Metastasis
UrgentAlso called: metastases, metastatic disease, metastatic lesion, mets, secondaries, secondary cancer, spread cancer
What it means
When cancer cells travel from where they started to a new site and form a new growth there, the new growth is called a metastasis. On a scan, the radiologist sees a spot or several spots with features that fit how a particular cancer typically spreads. Common destinations are the liver, lungs, bones, lymph nodes, and brain. The word on a report is an interpretation of imaging appearance and pattern — it is a strong suggestion, not a tissue diagnosis on its own.

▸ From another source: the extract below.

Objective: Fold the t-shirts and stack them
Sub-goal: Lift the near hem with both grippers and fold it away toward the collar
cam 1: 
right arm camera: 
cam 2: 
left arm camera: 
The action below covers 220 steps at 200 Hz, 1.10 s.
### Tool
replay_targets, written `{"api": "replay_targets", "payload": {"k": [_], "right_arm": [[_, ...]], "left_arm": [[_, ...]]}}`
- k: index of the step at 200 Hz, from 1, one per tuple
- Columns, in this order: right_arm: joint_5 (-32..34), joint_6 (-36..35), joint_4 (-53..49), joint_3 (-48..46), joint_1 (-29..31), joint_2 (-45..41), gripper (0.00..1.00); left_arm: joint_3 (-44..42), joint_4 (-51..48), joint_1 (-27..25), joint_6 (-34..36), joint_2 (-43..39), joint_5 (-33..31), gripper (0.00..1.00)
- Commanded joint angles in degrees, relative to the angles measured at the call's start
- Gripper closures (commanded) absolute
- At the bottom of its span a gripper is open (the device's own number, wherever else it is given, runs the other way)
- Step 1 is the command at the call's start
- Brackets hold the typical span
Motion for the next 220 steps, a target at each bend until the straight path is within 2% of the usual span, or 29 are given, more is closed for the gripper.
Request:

Why it appears on a CT or MRI report
Reports describe number, size, location, and behaviour on contrast. You may see terms like multiple, scattered, suspicious for metastatic disease, indeterminate but felt to represent metastases, or favoured to be metastatic. Specific organs spread to specific places — colon cancer favours the liver and lungs, prostate cancer favours bone, lung cancer can go almost anywhere. The radiologist also compares with any known primary cancer and prior scans. Without a known primary, similar-looking spots are often described as indeterminate and reviewed in a wider workup.
What it usually means
Metastasis on imaging is a description of appearance, not always a diagnosis. This wording is important: many spots labelled suspicious for metastases turn out, on biopsy or careful follow-up, to be benign cysts, blood vessels, scars, focal nodular hyperplasia in the liver, or unrelated incidental findings. Even in someone with a known cancer, new spots can have other explanations. Tissue confirmation — biopsy of the most accessible spot — remains the gold standard before treatment decisions are made. When metastases are confirmed, modern treatment has changed significantly: many cancers with limited spread are treated with intent to control disease for years, and a small subset of cases (oligometastatic disease) can be treated with curative intent. The report alone does not tell the full prognosis. The oncology team weighs the type of cancer, where the spread is, how much there is, the person's overall health, genetic markers, and treatment options.
When to follow up
Talk to your doctor as soon as you can to plan next steps. Tissue biopsy of the most accessible spot is usually the priority before any treatment is started, especially when there is no confirmed primary cancer or when the report uses words like indeterminate or possible. Ask whether a PET-CT, MRI of a specific area, or tumour markers would help. Seek urgent care for sudden severe pain in a new area, new neurological symptoms, breathlessness, unexplained fractures, or rapid weight loss.
A plain-language way to picture it
Think of dandelion seeds carried on the wind. Most land on hard ground and never grow. Occasionally one finds soil, takes root, and produces a new dandelion far from the original. The new plant looks like the old one because it came from it. On a scan, the radiologist is trying to spot a young plant and judge whether it really came from the same parent — sometimes it has, sometimes it just looks similar. Confirming the parent is what the biopsy does.